Scan the entries that follow for the word "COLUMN", then report every line in which it appears.
++++++++
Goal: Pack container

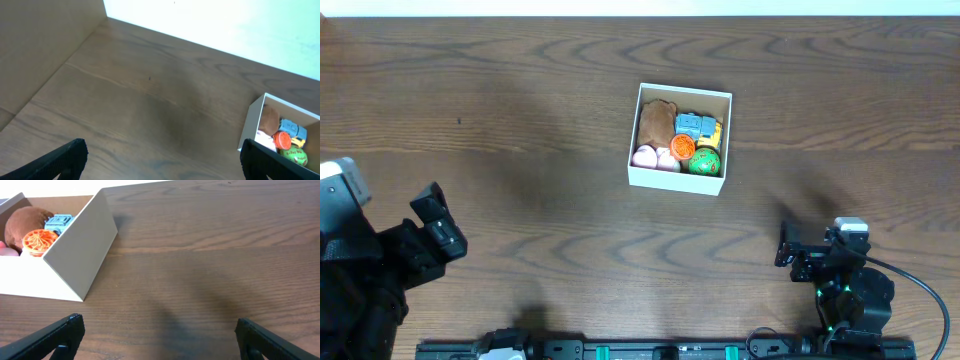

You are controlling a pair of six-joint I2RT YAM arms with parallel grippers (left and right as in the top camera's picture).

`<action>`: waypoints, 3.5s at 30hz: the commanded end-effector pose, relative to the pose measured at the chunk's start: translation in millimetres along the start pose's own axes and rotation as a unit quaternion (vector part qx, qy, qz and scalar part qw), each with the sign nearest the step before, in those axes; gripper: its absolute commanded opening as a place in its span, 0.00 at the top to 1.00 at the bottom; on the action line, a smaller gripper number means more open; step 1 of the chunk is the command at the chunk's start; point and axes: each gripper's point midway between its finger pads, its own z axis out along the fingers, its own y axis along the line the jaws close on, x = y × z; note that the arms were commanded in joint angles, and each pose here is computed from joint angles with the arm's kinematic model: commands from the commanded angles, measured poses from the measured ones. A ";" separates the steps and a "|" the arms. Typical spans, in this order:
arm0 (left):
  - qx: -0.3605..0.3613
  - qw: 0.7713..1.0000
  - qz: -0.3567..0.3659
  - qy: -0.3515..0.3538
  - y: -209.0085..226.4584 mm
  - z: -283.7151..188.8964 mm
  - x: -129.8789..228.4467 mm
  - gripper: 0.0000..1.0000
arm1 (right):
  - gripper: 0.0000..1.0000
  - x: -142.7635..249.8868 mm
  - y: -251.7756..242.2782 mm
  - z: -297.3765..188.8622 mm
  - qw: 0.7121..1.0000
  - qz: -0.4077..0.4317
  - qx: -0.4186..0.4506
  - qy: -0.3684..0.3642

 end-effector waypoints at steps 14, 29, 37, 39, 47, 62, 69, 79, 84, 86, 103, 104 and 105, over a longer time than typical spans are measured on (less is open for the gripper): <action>0.041 0.995 -0.017 -0.092 -14.5 91.9 42.1 0.02 | 0.01 0.5 0.9 0.4 1.000 0.005 -0.001 -0.003; 0.076 0.990 -0.022 -0.120 -14.4 167.2 156.2 0.02 | 0.01 0.5 0.9 0.4 1.000 0.005 -0.001 -0.003; 0.083 0.983 -0.026 -0.159 -13.1 185.9 177.6 0.02 | 0.01 0.5 0.9 0.4 1.000 0.005 -0.001 -0.003; 0.085 0.982 -0.027 -0.166 -12.9 189.2 180.9 0.02 | 0.01 0.5 0.8 0.4 1.000 0.005 -0.001 -0.003; 0.085 0.981 -0.027 -0.170 -11.3 200.0 197.6 0.02 | 0.01 0.5 0.9 0.4 1.000 0.005 -0.001 -0.003; 0.082 0.983 -0.027 -0.163 -9.3 216.1 218.9 0.02 | 0.01 0.5 0.8 0.4 1.000 0.005 -0.001 -0.003; 0.082 0.983 -0.026 -0.162 -9.1 217.2 220.2 0.02 | 0.01 0.5 0.8 0.4 1.000 0.005 -0.001 -0.003; 0.082 0.983 -0.026 -0.160 -9.1 217.6 220.8 0.02 | 0.01 0.5 0.9 0.4 1.000 0.005 -0.001 -0.003; 0.082 0.983 -0.026 -0.160 -9.1 217.6 220.8 0.02 | 0.01 0.5 0.9 0.4 1.000 0.005 -0.001 -0.003; 0.082 0.983 -0.026 -0.160 -9.1 217.6 220.8 0.02 | 0.01 0.5 0.9 0.4 1.000 0.005 -0.001 -0.003; 0.082 0.983 -0.026 -0.160 -9.1 217.6 220.8 0.02 | 0.01 0.5 0.9 0.4 1.000 0.005 -0.001 -0.003; 0.082 0.983 -0.026 -0.160 -9.1 217.6 220.8 0.02 | 0.01 0.5 0.8 0.4 1.000 0.005 -0.001 -0.003; 0.082 0.983 -0.026 -0.160 -9.1 217.6 220.8 0.02 | 0.01 0.5 0.9 0.4 1.000 0.005 -0.001 -0.003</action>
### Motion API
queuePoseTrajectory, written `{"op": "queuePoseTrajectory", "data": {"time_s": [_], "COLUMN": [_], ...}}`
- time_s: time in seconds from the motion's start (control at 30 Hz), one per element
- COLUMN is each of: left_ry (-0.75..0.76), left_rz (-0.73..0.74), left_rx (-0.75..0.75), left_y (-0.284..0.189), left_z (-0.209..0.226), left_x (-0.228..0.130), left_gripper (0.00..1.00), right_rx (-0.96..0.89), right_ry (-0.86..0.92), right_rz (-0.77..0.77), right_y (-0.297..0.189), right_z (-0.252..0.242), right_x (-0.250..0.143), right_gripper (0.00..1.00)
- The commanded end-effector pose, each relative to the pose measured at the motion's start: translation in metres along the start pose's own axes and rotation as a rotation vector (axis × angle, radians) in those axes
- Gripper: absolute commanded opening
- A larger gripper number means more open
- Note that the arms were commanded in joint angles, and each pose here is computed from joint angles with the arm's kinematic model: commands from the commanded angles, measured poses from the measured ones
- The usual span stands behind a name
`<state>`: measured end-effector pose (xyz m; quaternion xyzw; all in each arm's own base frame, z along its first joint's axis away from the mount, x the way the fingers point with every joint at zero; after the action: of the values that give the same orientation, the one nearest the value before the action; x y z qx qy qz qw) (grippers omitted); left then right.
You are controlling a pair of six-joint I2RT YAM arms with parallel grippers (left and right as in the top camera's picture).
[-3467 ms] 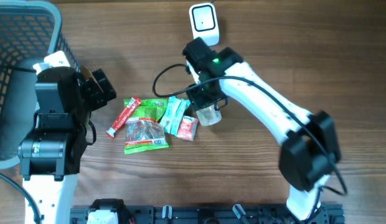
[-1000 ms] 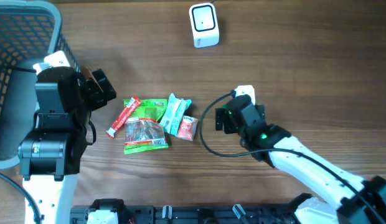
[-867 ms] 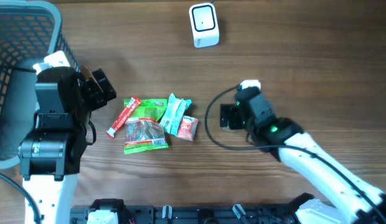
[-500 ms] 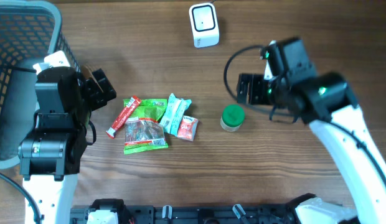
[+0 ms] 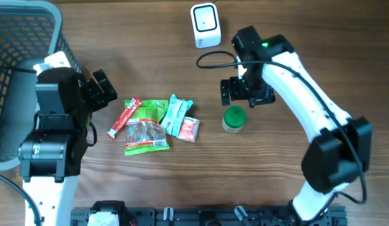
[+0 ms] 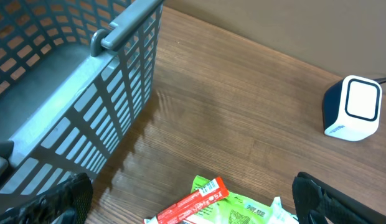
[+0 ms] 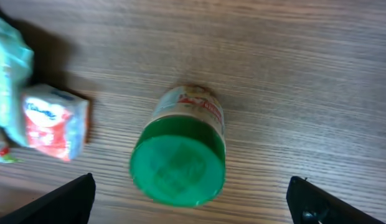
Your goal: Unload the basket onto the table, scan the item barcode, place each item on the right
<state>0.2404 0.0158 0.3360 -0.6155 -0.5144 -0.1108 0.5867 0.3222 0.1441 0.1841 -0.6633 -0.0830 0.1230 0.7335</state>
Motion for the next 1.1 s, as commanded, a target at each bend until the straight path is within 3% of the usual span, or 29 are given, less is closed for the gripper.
{"op": "queuePoseTrajectory", "data": {"time_s": [0.0,0.37,0.43,0.87,1.07], "left_ry": [-0.002,-0.001,-0.001,-0.001,-0.001], "left_rz": [-0.019,-0.013,-0.013,-0.014,-0.013], "left_rx": [0.004,0.007,0.008,0.008,0.008], "left_y": [-0.003,-0.003,-0.003,-0.003,-0.003], "left_z": [0.000,0.001,0.001,0.001,0.001], "left_x": [0.005,0.004,0.004,0.004,0.004], "left_gripper": [1.00,1.00,1.00,1.00,1.00], "right_rx": [0.016,0.017,0.018,0.016,0.014], "right_ry": [-0.073,-0.114,-0.135,-0.194,-0.156], "right_rz": [0.079,0.110,0.097,0.095,0.121], "right_y": [0.025,0.074,0.079,0.081,0.080], "right_z": [0.001,-0.003,-0.002,0.000,-0.001], "right_x": [0.003,-0.006,-0.006,-0.006,-0.010], "right_gripper": [0.97,0.93,0.87,0.83,0.76]}}
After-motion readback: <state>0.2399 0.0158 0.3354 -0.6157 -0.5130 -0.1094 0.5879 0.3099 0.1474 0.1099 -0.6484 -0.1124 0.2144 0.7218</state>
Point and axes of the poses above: each gripper's point midway between its finger pads, its own y axis out along the fingers, its own z axis along the line the jaws close on, x = y × z, the point moved 8 cm from there along -y, back along the fingers, and after that the axes turned 11 degrees about -y, right-handed, at the moved point
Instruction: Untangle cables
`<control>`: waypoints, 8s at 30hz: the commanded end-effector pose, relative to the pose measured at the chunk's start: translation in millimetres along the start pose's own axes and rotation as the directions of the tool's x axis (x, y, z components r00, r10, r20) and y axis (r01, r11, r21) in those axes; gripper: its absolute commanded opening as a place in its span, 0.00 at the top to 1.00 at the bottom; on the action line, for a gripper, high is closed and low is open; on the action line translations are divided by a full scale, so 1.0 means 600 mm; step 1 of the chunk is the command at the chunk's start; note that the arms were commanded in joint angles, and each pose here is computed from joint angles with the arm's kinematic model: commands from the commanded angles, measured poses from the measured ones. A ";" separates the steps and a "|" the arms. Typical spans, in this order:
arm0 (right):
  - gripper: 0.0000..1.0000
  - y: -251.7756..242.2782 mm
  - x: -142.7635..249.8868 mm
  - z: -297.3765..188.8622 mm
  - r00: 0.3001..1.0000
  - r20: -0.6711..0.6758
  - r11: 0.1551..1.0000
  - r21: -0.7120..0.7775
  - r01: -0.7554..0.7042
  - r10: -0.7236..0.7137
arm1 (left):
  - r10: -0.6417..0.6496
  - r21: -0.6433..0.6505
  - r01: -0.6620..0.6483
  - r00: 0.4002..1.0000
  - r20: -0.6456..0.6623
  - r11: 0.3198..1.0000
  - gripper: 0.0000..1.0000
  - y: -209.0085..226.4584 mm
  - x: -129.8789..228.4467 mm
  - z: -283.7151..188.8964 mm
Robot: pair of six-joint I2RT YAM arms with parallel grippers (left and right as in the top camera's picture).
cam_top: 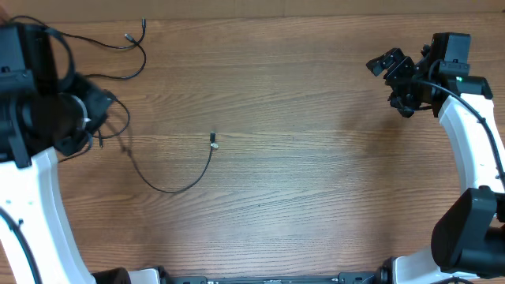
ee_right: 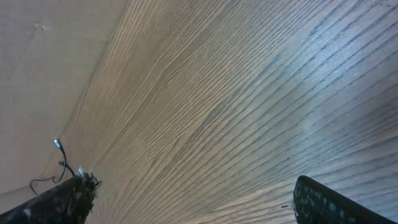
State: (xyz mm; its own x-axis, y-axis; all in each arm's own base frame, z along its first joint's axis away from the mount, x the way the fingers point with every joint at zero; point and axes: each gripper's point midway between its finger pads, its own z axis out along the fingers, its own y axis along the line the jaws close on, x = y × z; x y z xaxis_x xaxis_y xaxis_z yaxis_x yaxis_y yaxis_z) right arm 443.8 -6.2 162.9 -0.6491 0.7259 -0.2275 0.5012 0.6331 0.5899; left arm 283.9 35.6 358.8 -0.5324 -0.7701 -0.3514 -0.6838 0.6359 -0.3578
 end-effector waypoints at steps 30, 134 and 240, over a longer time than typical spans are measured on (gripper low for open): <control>0.00 0.007 -0.010 -0.010 1.000 0.025 1.000 -0.007 0.015 -0.015 | -0.651 -0.204 0.765 0.632 0.420 0.611 0.96 0.541 -0.179 0.245; 0.00 0.007 -0.010 -0.010 1.000 0.026 1.000 -0.007 0.015 -0.015 | -0.724 -0.454 0.682 0.681 0.109 0.573 0.76 0.662 -0.120 0.356; 0.00 0.007 -0.010 -0.010 1.000 0.025 1.000 -0.007 0.015 -0.015 | -0.110 -0.408 0.022 0.975 -0.193 0.913 0.96 0.319 0.047 0.434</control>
State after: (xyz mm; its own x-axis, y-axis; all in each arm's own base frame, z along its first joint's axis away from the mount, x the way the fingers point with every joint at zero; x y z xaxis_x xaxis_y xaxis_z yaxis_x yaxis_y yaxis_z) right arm 443.8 -6.8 162.7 -0.6480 0.7262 -0.2295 0.5023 0.6340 0.5880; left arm 271.1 116.4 34.4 -0.6880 -0.7234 -0.0586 -0.7257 0.6866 0.0441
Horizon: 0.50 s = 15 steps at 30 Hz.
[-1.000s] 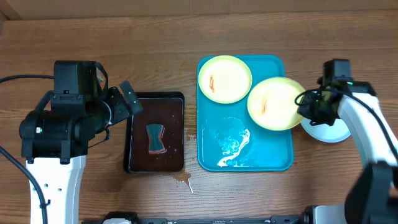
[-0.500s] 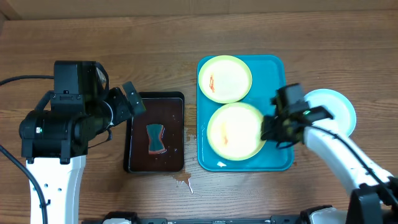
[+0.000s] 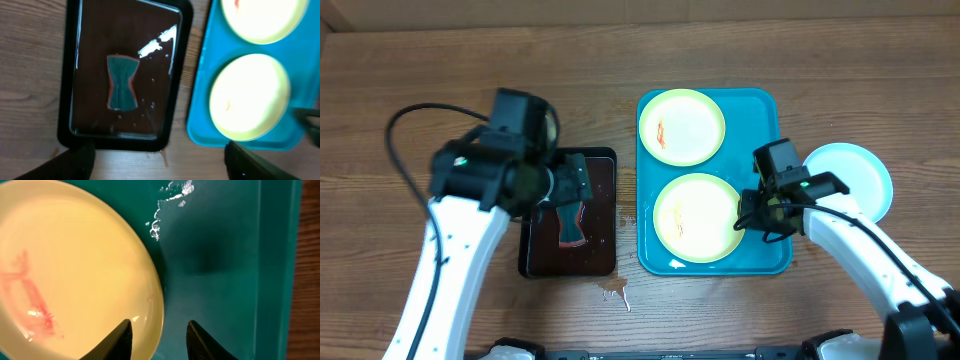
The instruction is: Clean dirty plates on tray and stack at the side
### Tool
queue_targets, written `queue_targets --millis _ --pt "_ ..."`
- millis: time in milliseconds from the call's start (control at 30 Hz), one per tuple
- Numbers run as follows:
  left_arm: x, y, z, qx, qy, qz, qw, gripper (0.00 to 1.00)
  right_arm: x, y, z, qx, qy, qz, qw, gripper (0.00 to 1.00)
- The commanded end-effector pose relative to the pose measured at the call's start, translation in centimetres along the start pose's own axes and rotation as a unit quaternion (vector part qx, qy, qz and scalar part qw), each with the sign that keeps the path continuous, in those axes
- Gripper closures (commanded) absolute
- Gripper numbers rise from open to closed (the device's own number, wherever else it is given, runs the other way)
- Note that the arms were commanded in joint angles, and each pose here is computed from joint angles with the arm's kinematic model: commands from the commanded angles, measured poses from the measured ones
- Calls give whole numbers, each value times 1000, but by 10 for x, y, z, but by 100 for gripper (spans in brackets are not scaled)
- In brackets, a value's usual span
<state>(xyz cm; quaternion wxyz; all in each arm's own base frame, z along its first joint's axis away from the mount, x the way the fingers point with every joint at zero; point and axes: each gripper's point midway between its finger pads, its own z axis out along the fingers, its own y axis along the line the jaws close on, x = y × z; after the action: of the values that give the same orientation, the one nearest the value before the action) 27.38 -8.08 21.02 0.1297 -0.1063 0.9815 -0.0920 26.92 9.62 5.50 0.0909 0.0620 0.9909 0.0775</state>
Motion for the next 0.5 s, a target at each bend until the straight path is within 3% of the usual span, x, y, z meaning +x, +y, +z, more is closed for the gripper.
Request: queue_targets --millis 0,67,200,300,467 --pt "8 16 37 -57 34 -6 998 25 -26 12 -37 -18 -60 -14 998 63" --pt "14 20 60 -69 56 -20 996 28 -26 12 -45 -21 -66 -15 997 62" --pt "25 29 104 -89 99 -26 991 50 -20 10 -49 -18 -60 -14 998 62" --pt "32 35 131 -106 128 -30 986 52 -14 7 -48 -13 -49 -13 999 62" --pt "33 50 164 -153 147 -38 976 65 -13 7 -48 -12 -47 -13 999 62"
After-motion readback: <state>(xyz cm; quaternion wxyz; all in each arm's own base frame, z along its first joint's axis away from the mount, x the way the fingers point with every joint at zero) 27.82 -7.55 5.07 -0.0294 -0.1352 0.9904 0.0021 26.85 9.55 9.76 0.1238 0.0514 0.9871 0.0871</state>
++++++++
## RESULT OF THIS EXERCISE
queuePoseTrajectory, written `{"op": "queuePoseTrajectory", "data": {"time_s": [_], "COLUMN": [_], ...}}`
- COLUMN is each of: left_ry (-0.75..0.76), left_rz (-0.73..0.74), left_rx (-0.75..0.75), left_y (-0.284..0.189), left_z (-0.209..0.226), left_x (-0.228..0.130), left_gripper (0.00..1.00), right_rx (-0.96..0.89), right_ry (-0.86..0.92), right_rz (-0.77..0.77), right_y (-0.297..0.189), right_z (-0.252..0.242), right_x (-0.250..0.143), right_gripper (0.00..1.00)

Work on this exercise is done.